Problem details -
All lines from the entries below that contain the string "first" should be copied out.
——
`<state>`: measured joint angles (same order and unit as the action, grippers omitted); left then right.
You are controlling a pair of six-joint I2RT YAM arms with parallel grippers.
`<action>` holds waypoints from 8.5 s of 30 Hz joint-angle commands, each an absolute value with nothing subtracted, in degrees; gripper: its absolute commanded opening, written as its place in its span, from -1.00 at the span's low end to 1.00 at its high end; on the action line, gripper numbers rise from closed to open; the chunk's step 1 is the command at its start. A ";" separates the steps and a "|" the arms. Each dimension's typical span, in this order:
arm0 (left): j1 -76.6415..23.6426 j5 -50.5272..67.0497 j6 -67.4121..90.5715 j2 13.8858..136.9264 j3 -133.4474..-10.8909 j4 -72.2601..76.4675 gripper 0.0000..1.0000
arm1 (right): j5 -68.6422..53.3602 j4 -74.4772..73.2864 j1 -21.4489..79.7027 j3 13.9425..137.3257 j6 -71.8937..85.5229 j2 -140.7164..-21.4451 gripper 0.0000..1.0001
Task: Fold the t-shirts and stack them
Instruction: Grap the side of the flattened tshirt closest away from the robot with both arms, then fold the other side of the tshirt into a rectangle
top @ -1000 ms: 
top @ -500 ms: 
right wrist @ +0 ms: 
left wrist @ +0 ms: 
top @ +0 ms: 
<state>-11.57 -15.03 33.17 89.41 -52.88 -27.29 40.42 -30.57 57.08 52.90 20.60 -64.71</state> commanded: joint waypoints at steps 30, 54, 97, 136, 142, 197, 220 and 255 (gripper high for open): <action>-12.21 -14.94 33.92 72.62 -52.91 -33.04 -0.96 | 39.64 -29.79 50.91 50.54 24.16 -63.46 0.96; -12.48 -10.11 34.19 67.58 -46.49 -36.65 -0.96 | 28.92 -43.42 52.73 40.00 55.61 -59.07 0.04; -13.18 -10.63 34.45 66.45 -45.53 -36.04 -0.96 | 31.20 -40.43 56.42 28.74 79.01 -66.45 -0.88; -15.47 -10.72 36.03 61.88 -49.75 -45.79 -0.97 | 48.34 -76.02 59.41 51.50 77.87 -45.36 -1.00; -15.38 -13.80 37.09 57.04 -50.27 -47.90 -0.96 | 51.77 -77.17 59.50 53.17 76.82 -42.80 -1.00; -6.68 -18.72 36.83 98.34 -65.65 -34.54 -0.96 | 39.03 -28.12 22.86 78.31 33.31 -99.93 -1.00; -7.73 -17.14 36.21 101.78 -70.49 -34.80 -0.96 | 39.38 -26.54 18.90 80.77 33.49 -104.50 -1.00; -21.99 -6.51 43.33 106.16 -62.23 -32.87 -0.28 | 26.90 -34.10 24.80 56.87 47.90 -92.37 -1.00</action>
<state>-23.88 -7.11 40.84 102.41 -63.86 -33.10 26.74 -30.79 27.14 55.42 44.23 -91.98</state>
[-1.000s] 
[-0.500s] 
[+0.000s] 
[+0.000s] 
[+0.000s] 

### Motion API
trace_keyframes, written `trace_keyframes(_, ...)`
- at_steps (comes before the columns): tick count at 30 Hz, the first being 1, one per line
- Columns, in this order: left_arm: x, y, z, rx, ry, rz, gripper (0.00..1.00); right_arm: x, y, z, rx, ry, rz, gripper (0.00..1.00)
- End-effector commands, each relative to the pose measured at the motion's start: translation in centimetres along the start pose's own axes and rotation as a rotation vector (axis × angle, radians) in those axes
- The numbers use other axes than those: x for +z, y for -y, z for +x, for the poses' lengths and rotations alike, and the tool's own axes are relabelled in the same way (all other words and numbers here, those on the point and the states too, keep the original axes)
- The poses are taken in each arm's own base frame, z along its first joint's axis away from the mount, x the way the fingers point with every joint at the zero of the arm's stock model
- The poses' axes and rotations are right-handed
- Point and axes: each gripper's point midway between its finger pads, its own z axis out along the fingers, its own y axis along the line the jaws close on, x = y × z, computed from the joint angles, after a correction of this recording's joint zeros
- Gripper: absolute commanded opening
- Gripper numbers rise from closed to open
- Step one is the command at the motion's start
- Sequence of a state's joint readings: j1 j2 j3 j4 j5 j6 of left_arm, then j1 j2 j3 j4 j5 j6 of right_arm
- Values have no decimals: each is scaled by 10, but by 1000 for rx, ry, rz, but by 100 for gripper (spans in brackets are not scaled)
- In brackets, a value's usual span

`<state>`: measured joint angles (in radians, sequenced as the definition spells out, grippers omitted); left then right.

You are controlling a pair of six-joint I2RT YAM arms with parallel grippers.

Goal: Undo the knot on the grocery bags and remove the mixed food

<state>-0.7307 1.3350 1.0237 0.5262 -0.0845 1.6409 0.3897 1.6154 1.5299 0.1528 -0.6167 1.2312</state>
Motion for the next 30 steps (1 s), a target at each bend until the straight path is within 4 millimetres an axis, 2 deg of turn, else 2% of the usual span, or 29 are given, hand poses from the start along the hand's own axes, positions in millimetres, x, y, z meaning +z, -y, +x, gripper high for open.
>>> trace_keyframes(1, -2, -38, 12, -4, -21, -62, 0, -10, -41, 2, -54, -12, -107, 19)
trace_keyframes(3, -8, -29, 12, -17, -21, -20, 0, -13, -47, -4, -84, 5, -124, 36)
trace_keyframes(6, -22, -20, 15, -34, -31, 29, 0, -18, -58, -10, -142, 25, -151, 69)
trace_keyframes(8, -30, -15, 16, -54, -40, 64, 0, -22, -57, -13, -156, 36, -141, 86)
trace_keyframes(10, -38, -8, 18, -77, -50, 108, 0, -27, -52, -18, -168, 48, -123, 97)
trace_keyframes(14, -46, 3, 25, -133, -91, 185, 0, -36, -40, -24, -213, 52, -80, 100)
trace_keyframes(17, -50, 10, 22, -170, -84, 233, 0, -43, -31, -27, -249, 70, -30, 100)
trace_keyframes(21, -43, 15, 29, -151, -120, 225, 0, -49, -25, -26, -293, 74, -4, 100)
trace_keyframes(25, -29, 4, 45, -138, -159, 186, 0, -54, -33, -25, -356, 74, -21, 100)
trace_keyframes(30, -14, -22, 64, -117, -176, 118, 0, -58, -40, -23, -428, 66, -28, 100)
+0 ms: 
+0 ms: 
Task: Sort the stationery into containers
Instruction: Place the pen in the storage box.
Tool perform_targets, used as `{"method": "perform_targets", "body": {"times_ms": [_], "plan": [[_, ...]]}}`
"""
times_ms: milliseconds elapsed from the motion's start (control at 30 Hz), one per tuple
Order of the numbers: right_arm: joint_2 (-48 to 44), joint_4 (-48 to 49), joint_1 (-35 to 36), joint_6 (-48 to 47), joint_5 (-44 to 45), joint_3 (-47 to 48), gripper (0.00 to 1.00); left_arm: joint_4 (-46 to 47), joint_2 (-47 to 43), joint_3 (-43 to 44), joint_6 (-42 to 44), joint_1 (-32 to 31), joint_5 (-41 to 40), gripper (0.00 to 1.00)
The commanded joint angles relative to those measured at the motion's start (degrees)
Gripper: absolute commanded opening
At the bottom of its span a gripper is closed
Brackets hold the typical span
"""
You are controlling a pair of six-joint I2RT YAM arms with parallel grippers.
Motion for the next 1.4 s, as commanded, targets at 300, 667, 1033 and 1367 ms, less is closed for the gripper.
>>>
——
Response -
- at_steps (comes before the columns): tick count at 30 Hz, the first being 1, one per line
- The poses are taken in each arm's own base frame, z along its first joint's axis away from the mount, x the way the fingers point with every joint at the zero of the arm's stock model

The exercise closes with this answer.